**DIRECTIONS**
Return only the lines from the top of the material through the line marked by "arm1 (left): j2", unaltered.

:: MATERIAL SUPPLIED ::

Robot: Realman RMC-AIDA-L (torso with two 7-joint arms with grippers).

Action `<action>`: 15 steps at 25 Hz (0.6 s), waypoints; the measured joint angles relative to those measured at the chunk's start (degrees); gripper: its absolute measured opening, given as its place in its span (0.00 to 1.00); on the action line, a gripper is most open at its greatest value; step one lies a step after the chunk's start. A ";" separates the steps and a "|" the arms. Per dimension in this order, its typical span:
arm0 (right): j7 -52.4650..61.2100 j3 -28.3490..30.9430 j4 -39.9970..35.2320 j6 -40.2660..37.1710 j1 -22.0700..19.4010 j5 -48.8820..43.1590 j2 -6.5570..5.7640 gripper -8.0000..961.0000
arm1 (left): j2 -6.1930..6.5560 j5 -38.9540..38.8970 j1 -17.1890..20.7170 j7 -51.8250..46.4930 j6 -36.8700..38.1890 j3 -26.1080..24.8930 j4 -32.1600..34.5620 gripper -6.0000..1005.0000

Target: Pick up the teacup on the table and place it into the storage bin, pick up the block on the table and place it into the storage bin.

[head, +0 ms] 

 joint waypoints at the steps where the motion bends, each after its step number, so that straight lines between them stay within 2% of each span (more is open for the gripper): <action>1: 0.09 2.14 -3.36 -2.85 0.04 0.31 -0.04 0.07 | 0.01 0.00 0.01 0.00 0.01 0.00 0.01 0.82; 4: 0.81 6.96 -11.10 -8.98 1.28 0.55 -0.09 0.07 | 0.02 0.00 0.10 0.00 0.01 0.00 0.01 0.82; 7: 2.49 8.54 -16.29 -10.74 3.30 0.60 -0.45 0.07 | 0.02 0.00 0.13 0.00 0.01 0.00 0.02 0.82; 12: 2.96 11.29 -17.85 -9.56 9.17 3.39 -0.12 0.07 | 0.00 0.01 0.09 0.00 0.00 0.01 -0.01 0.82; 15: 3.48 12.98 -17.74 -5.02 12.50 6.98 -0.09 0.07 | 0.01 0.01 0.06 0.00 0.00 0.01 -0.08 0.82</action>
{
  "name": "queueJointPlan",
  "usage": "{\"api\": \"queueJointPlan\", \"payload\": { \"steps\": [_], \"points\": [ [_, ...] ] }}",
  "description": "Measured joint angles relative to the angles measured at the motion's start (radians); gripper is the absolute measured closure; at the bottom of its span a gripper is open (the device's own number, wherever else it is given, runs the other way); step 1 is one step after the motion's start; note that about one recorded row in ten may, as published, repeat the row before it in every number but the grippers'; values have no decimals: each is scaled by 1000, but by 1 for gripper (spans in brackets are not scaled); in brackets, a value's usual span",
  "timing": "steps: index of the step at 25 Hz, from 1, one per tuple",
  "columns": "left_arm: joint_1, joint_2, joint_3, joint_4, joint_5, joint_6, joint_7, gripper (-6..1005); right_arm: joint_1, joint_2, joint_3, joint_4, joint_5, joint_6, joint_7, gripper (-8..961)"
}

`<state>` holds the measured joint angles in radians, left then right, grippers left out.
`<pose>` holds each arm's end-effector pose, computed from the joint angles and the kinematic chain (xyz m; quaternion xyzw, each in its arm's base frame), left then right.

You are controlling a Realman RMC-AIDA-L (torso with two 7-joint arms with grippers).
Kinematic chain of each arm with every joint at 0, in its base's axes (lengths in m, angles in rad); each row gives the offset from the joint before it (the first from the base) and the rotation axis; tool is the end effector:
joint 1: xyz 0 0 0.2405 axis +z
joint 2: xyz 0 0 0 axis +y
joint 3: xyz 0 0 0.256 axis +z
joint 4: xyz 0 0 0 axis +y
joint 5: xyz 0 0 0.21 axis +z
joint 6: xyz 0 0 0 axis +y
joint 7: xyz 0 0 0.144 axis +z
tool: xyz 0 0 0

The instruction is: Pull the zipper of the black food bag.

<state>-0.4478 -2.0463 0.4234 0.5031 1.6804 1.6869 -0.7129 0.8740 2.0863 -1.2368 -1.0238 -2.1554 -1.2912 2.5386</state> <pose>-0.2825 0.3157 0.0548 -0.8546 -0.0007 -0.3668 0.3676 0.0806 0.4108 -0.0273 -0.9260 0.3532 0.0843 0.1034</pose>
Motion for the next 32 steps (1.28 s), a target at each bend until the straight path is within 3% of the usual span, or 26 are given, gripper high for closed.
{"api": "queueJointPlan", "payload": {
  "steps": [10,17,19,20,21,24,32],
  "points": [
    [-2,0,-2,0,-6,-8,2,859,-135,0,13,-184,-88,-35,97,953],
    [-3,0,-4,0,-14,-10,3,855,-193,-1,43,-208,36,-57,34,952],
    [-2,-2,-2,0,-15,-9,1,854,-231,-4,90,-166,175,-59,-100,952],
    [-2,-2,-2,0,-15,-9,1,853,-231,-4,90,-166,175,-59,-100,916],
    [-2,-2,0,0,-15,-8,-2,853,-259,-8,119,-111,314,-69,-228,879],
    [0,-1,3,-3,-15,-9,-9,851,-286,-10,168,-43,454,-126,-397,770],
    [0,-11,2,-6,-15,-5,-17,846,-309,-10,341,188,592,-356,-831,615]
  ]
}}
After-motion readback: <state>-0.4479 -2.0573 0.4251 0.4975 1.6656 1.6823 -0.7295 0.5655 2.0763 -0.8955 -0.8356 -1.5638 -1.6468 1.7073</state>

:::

**RESULT FOR THIS TASK**
Robot: Realman RMC-AIDA-L (torso with two 7-joint arms with grippers).

Action `<action>`: 15 steps at 25 Hz (0.6 s), waypoints; the measured joint angles relative to those measured at the chunk's start (degrees); gripper: its absolute measured opening, given as its place in its span (0.00 to 1.00); on the action line, a gripper is most open at its greatest value; step one lies a step after the chunk's start. A ";" separates the steps and a "|" the arms. Per dimension in this order, its typical span:
arm0 (right): j7 -52.4650..61.2100 j3 -28.3490..30.9430 j4 -39.9970..35.2320 j6 -40.2660..37.1710 j1 -22.0700..19.4010 j5 -48.8820..43.1590 j2 -6.5570..5.7640 gripper -8.0000..961.0000
arm1 (left): j2 -6.1930..6.5560 j5 -38.9540..38.8970 j1 -17.1890..20.7170 j7 -51.8250..46.4930 j6 -36.8700..38.1890 j3 -26.1080..24.8930 j4 -32.1600..34.5620 gripper -6.0000..1005.0000

The exercise is complete.